Novel concepts are worth their weight in gold, and Card Shark comes up with an idea you’ve probably never seen before. Set in 18th-century France, players take on the role of a penniless and mute waiter who is promoted to high society by a pompous card cheat. On the road to riches, a deep conspiracy is uncovered that touches the lives of all in upper-class society and plays out in backroom salons, Corsican pirate dens and royal palaces. It’s a clever and appealing setup, but it can only take the game so far. With gameplay that feels like a chore from start to finish, I was excited for this card game to reach its final round.

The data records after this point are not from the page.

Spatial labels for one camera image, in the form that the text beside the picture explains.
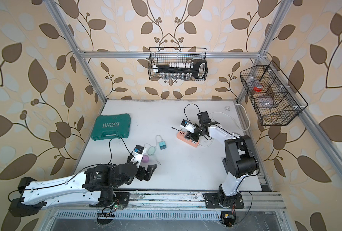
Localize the black white socket set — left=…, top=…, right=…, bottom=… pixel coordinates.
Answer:
left=148, top=60, right=208, bottom=81

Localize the aluminium frame rail front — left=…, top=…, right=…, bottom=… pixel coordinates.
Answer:
left=44, top=191, right=287, bottom=225

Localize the black usb cable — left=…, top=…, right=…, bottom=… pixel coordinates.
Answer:
left=171, top=103, right=202, bottom=131

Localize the purple earbuds case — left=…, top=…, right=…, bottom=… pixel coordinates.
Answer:
left=142, top=156, right=150, bottom=163

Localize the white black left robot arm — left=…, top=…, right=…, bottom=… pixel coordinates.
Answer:
left=8, top=162, right=157, bottom=217

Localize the red object in basket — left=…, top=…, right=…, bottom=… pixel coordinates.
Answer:
left=253, top=83, right=263, bottom=92

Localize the black wire basket right wall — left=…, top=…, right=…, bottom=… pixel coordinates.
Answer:
left=240, top=61, right=308, bottom=126

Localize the white usb cable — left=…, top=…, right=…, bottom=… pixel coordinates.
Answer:
left=143, top=134, right=164, bottom=166

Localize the pink power strip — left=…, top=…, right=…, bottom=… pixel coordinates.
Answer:
left=176, top=131, right=199, bottom=148

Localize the green plastic tool case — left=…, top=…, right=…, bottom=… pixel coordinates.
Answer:
left=91, top=114, right=131, bottom=141

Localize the teal usb charger adapter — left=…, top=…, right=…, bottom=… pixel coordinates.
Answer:
left=158, top=141, right=167, bottom=150

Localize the black wire basket back wall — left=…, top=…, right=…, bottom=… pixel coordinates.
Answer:
left=147, top=46, right=208, bottom=81

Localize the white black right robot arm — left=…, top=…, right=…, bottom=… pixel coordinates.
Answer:
left=181, top=120, right=259, bottom=208

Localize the mint green earbuds case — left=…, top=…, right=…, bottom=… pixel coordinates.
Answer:
left=147, top=146, right=156, bottom=156

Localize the white power strip cord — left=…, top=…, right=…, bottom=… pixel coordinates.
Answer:
left=209, top=103, right=251, bottom=131

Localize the black wire basket wall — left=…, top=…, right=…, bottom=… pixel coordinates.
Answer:
left=147, top=46, right=208, bottom=81
left=240, top=61, right=308, bottom=126

While first impressions suggest that this game is poker or some other well-known game, the card game itself is just background. Instead, Card Shark is about jumping from one sleight of hand or cheating to the next, robbing wealthy opponents of their money and running away before they get smart. You don’t actually play hands and decide whether or not to cheat; It’s all about pulling the trick or failing and getting caught.
You’ll gradually learn new tricks and strategies from your mentor, a character based on the real-life eccentric named Comte de St. Germain. More than two dozen of these tricks will enter your repertoire throughout the game, each introduced in the minutes before you need to use the trick to cheat your opponents. Unfortunately, almost without exception, I found the various tricks frustrating, tedious, and at times difficult to understand. These gameplay sequences usually boil down to a variation of old-school quick-time events. You’ll need to memorize a series of controller inputs, time your button presses, and respond quickly to on-screen prompts to fool your hapless fellow players.
That means almost the entire game is a tutorial, often teaching specific instructions you’re likely to forget in minutes. The tutorials themselves can be extremely annoying as certain strategies are often poorly explained and you have to repeat sophisticated inputs flawlessly before the story progresses.
They might have a trick that requires you to mark the cards with a blob of makeup. Another requires you to shuffle high cards in a specific order in the deck. A third might want to take a look at an opponent’s suits while pouring their wine. I could sense the happy fantasy of deception and high stakes encounters in fleeting moments. But the need for quick button presses and attention to timing did what QTEs have always done (and probably why they’ve gone out of fashion): pull me out of the experience.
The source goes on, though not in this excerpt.